"I kind of like poking around in my own little cesspool and every now and then making a film," Canada's Guy Maddin recently told The New York Times. And if by "cesspool" he means his mind - all those memories and fantasies, dreams and nightmares - then that's a pretty good description of what Maddin does. Like David Lynch, he's more interested in the unconscious mind than the conscious mind, and that includes what we might call cinema's unconscious mind, all those weird snippets of film that come slithering to the surface when you delve into the movie past. Maddin particularly loves the years just before and after the arrival of sound, when cinema seemed to wake up from a dream it had been having, only to drift off all over again, this time while talking to itself.
Sleep is the ruling metaphor in My Winnipeg, Maddin's latest film, which he's calling a docu-fantasia. Commissioned by Canada's Documentary Channel, it's ostensibly a profile of the city that's become as associated with Maddin as, say, Baltimore is with John Waters. But don't expect any screenings at the next meeting of the Winnipeg Chamber of Commerce. This is very much Maddin's Winnipeg, a haunted dreamscape where family history intersects with the city's history, resulting in a film that, by Maddin's own admission, is "about one-third fact, one-third legend and one-third opinion." Figuring out which third is which would be a waste of your time, though, since for Maddin it's all "true" - true to what he remembers and doesn't remember, wishes had happened and wishes hadn't happened.
Is Winnipeg the coldest city in the world?
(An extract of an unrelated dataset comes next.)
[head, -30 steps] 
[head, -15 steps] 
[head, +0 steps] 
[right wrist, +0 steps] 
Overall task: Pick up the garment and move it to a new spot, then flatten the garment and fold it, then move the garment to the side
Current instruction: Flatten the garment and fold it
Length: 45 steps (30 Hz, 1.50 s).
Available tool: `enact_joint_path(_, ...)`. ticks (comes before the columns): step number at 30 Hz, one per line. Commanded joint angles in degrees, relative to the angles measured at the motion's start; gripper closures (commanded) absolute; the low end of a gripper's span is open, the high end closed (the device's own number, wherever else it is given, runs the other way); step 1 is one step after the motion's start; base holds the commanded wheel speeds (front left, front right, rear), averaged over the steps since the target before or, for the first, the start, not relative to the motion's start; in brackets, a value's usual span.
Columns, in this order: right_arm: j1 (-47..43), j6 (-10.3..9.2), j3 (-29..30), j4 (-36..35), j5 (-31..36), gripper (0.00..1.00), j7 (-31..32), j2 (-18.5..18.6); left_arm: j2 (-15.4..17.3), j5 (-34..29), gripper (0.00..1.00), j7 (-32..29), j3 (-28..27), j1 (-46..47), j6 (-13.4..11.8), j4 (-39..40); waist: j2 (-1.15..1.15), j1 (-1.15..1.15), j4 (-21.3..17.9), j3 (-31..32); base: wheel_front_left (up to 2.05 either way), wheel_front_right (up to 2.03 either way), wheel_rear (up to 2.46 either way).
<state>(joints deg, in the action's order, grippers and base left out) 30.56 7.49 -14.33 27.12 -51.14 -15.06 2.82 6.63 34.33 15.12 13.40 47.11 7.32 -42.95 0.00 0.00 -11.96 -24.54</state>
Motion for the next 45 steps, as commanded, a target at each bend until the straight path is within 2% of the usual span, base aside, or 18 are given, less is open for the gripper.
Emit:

Or does it just seem that way? Are there streets named after local prostitutes? Or is that just what people have always said? Did Maddin's mother once star in a local television show called "Ledge Man" in which she tried to talk a series of men out of leaping to their deaths? Or was living with her like a slow form of suicide? These are just some of the ideas Maddin entertains in the film, which morphs from one scene to the next with the slippery logic of a dream. The framing story, if that's what you want to call it, is of a man - Maddin, undoubtedly - who's aboard a train on a night journey through his distant past. If he can somehow stay awake, he may be able to put Winnipeg behind him, get on with his life, whatever that means. But he's feeling sleepy, very sleepy....
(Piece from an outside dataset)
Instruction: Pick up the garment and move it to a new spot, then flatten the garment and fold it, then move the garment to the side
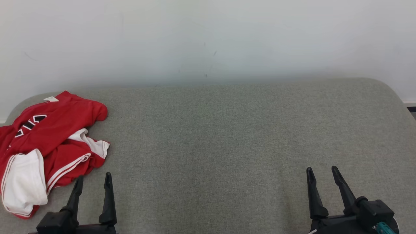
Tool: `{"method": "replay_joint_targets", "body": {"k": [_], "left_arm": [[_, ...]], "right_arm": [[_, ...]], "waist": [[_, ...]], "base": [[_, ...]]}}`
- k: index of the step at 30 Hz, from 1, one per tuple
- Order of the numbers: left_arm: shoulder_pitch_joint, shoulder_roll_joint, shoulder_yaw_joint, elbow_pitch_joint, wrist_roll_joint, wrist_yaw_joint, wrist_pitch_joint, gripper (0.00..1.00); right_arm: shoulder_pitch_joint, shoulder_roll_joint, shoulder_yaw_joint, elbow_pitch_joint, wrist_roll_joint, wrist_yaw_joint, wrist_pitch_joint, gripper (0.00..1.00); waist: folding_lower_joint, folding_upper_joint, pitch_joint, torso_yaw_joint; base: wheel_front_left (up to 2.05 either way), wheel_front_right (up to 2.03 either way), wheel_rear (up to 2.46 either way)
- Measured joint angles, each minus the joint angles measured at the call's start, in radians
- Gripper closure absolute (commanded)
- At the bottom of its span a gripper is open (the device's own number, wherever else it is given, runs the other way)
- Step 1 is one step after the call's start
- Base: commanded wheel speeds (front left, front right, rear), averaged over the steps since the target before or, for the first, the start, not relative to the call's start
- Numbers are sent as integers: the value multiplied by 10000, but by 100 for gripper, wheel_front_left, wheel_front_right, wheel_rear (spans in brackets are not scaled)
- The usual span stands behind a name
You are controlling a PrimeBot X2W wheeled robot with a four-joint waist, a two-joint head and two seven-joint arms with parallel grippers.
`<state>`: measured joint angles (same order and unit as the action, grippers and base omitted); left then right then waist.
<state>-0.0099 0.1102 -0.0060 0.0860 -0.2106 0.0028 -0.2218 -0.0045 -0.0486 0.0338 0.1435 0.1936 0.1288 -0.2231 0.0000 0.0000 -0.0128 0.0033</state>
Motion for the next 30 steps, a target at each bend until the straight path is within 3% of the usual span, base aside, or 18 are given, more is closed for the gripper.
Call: {"method": "replay_joint_targets", "body": {"k": [14, 30], "left_arm": [[84, -121, 240, 326, 13, -288, -265, 0], [81, -132, 199, 495, 174, -291, -422, 0]], "right_arm": [[58, -2, 54, 150, -155, 2, -255, 0], [58, -4, 163, 313, -238, 2, -351, 0]], "waist": [[0, 0, -65, 5], [0, 0, -145, 15]], "base": [[0, 0, 0], [0, 0, 0]]}}
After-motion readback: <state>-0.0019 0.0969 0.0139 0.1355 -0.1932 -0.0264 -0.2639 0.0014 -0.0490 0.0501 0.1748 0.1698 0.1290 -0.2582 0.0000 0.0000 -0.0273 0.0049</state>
Maddin narrates throughout the movie, a hypnotic poem that's lulling, then jarring, then lulling again. And the black-and-white images, many of them historical footage, others staged to look like they are, have their own hypnotic power - ghosts beckoning from a largely imaginary past. Or did these things actually happen? Did a herd of horses once escape from a burning paddock, dive into an ice-cold river and freeze before reaching the other side, only their heads sticking above the surface? It's just weird enough to be true, and the film footage looks authentic. Was there an If Day in 1941, when the whole town pretended the Nazis had taken over? The film footage looks fake, but those photos look real. Maddin keeps you guessing, but he also gets you to finally quit guessing, let the movie have its way with you.
And so it doesn't matter whether Maddin's mother was as domineering as the woman played by 87-year-old Ann Savage, whom Maddin claims is his actual mother but is in fact the actress who starred in the 1947 noir classic, Detour. The movie opens with the off-screen Maddin feeding Savage lines, and he must love the way her readings are slightly off. Everything's slightly off in My Winnipeg, where the familiar has been made strange and the strange familiar. "What if I film my way out of here," Maddin says at one point, but it's hard to imagine him really wanting to do that. Winnipeg is his very own snow globe, where he gets to lay out the streets, erect the buildings, arrange the people and then shake things up. But is the town a figment of his imagination, or is he a figment of the town's? Not even he knows for sure.